Point GPROXY_DSN at your database and skip the SQLite volume:

Terminal window
docker run -d \
--name gproxy \
-p 8787:8787 \
-e GPROXY_HOST=0.0.0.0 \
-e GPROXY_DSN=postgres://gproxy:secret@postgres.internal:5432/gproxy \
-e DATABASE_SECRET_KEY=$(cat gproxy-db-key) \
-e GPROXY_ADMIN_USER=admin \
-e GPROXY_ADMIN_PASSWORD=change-me \
ghcr.io/leenhawk/gproxy:latest
services:
gproxy:
image: ghcr.io/leenhawk/gproxy:latest
restart: unless-stopped
ports:
- "8787:8787"
environment:
GPROXY_HOST: 0.0.0.0
GPROXY_PORT: "8787"
GPROXY_DATA_DIR: /var/lib/gproxy
GPROXY_CONFIG: /etc/gproxy/seed.toml
GPROXY_ADMIN_USER: admin
GPROXY_ADMIN_PASSWORD: change-me
volumes:
- gproxy-data:/var/lib/gproxy
- ./seed.toml:/etc/gproxy/seed.toml:ro
volumes:
gproxy-data:
Terminal window
docker pull ghcr.io/leenhawk/gproxy:latest
docker stop gproxy && docker rm gproxy
# re-run the `docker run` command from above

The data volume is preserved across container replacement, so your database, credentials, and logs survive the upgrade. If you pinned to v1.2.3, bump the tag in the pull/run commands to the new version.

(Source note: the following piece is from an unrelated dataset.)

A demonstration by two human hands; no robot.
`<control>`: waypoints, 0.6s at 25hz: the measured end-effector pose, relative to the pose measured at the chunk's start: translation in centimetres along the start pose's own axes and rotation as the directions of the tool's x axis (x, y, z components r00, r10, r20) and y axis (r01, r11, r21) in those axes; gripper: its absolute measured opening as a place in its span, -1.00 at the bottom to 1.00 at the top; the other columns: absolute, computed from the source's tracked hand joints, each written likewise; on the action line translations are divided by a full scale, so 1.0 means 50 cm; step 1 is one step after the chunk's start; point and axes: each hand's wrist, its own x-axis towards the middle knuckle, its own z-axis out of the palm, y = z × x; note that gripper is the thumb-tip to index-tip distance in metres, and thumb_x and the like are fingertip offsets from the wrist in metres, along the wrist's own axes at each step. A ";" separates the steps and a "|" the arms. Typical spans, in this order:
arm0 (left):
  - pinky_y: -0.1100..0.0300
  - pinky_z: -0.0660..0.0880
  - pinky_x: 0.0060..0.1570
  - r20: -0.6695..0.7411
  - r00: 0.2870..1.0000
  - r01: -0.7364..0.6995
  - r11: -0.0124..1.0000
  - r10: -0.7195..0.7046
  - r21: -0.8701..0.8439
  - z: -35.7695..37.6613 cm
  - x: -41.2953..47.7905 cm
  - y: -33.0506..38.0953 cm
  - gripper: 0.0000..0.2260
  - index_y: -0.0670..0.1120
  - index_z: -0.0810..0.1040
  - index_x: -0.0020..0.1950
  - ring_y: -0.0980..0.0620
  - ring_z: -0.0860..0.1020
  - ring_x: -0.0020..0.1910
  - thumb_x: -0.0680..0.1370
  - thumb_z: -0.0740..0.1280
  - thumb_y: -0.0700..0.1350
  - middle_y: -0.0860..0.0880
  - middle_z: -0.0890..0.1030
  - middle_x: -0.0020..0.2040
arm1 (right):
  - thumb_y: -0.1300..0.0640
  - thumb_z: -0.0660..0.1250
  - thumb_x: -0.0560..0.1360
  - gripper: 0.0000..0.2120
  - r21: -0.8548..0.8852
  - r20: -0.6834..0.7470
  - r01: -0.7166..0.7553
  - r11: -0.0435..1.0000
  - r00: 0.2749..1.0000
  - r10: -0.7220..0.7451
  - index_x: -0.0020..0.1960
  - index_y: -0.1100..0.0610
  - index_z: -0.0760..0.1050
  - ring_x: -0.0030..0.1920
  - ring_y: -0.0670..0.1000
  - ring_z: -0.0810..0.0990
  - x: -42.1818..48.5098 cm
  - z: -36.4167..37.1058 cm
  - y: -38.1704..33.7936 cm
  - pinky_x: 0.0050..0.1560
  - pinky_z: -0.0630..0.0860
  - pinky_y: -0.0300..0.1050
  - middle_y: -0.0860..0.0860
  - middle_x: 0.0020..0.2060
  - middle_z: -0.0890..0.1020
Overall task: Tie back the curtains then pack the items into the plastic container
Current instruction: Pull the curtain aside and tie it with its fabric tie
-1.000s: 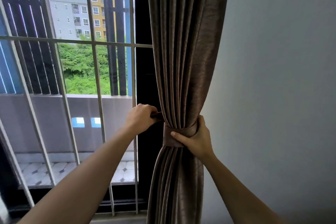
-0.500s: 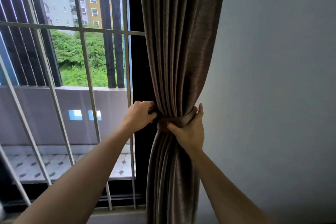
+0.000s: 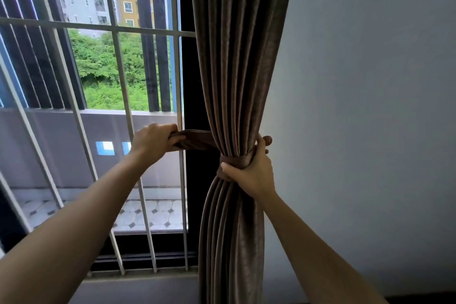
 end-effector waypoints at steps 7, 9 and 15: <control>0.13 0.40 -0.30 0.155 0.985 0.073 0.997 -0.070 -0.013 -0.001 -0.007 -0.010 -0.73 -0.13 0.60 -0.10 -0.18 0.54 -0.26 0.53 0.31 0.08 -0.11 0.55 -0.27 | -0.04 0.56 0.27 -0.08 0.027 0.201 0.010 1.000 0.979 -0.015 0.46 -0.01 0.11 0.22 -0.06 0.47 -0.013 -0.017 0.004 0.30 0.47 -0.02 -0.03 0.32 0.44; 0.16 0.37 -0.33 0.229 0.973 0.049 0.995 -0.027 -0.091 -0.010 -0.024 -0.007 -0.75 -0.13 0.59 -0.19 -0.12 0.51 -0.31 0.51 0.34 0.04 -0.06 0.50 -0.36 | -0.04 0.55 0.29 -0.15 0.000 0.220 0.025 1.000 0.975 -0.024 0.44 0.00 0.17 0.21 -0.09 0.44 -0.015 -0.028 0.008 0.32 0.45 0.00 -0.04 0.32 0.43; 0.38 0.33 -0.42 0.356 0.924 -0.052 0.969 0.138 -0.241 -0.061 -0.127 0.091 -0.64 0.06 0.40 -0.50 0.22 0.44 -0.51 0.48 0.40 -0.03 0.13 0.46 -0.58 | -0.22 0.48 0.29 -0.12 -0.228 0.169 0.073 0.971 0.985 -0.034 0.48 -0.03 0.18 0.26 0.03 0.36 -0.013 -0.015 0.014 0.33 0.38 -0.04 0.04 0.27 0.34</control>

Docker sends SIGTERM to the main process on docker stop. GPROXY handles it exactly like a Ctrl+C — Axum drains in-flight requests, UsageSink writes its final batch, and the process exits. Give it enough grace time (Docker default is 10 s, which is fine); see Graceful Shutdown for the full sequence.

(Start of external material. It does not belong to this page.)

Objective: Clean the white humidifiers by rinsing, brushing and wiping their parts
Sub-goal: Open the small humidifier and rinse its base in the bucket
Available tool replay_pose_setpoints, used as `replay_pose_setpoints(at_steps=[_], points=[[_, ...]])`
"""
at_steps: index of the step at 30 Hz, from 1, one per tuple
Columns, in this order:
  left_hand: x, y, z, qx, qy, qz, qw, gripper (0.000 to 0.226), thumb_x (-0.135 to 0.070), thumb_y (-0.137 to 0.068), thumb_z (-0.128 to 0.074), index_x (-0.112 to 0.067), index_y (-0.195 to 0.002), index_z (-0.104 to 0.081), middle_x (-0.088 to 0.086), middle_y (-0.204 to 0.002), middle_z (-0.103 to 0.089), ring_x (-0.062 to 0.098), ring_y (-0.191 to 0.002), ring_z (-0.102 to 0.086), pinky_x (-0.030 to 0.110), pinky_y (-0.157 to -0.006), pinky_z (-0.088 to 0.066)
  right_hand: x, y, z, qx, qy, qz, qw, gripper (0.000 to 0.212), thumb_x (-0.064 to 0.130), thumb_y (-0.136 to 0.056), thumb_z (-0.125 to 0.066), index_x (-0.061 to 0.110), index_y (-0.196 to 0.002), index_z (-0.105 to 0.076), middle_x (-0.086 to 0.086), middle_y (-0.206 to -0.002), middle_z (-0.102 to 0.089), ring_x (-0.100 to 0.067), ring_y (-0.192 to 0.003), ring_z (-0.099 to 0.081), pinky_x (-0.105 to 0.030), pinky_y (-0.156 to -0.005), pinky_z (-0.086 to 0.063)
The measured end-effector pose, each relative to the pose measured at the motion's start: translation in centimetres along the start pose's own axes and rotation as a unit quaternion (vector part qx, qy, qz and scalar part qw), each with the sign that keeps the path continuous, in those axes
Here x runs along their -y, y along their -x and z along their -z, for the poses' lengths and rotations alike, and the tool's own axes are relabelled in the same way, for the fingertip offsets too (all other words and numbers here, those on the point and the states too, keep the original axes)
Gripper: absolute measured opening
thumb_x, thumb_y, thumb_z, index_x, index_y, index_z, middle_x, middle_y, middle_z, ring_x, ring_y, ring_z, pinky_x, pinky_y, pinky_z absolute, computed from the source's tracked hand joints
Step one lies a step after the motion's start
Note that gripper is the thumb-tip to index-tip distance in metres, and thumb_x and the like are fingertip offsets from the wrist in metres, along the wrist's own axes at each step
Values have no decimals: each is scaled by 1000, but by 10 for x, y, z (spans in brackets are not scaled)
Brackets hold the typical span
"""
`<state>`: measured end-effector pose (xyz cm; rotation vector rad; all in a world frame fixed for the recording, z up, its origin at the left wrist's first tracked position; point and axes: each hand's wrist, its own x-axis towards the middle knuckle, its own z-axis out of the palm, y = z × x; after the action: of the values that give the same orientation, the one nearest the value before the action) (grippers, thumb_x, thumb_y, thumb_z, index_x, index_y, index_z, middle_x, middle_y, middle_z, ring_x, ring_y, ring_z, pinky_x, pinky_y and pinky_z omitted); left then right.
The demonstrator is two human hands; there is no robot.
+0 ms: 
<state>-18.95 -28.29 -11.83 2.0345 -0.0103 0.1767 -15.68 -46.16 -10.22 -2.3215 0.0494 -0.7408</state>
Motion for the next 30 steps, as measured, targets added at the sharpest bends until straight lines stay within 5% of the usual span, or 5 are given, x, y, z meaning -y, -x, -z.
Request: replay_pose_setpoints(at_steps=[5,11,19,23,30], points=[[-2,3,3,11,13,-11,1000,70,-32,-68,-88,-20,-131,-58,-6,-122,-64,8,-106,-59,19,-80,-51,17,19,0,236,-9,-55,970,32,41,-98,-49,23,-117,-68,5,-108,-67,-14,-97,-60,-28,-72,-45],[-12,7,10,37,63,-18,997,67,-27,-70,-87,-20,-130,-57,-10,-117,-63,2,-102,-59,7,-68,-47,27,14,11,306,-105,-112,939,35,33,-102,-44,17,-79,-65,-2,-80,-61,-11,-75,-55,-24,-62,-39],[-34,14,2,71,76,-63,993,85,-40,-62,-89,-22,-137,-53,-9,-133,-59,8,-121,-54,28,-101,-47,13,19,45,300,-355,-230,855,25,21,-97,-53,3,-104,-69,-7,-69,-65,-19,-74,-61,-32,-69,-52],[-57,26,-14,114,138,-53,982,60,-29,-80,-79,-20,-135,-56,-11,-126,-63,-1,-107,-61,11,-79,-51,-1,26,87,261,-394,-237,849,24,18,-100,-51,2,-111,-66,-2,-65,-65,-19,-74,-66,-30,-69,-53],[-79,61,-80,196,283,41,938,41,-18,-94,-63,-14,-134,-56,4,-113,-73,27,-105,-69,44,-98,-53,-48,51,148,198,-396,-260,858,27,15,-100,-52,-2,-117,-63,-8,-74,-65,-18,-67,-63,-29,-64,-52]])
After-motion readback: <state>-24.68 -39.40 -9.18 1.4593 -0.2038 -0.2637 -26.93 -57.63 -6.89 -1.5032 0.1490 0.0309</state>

If you’re developing GPROXY and want to test Dockerfile changes, the repository ships Dockerfile.action — the same file the release pipeline uses. Build it locally with:

Terminal window
docker build -f Dockerfile.action -t gproxy:dev .

End users shouldn’t need this path — pull ghcr.io/leenhawk/gproxy:latest instead.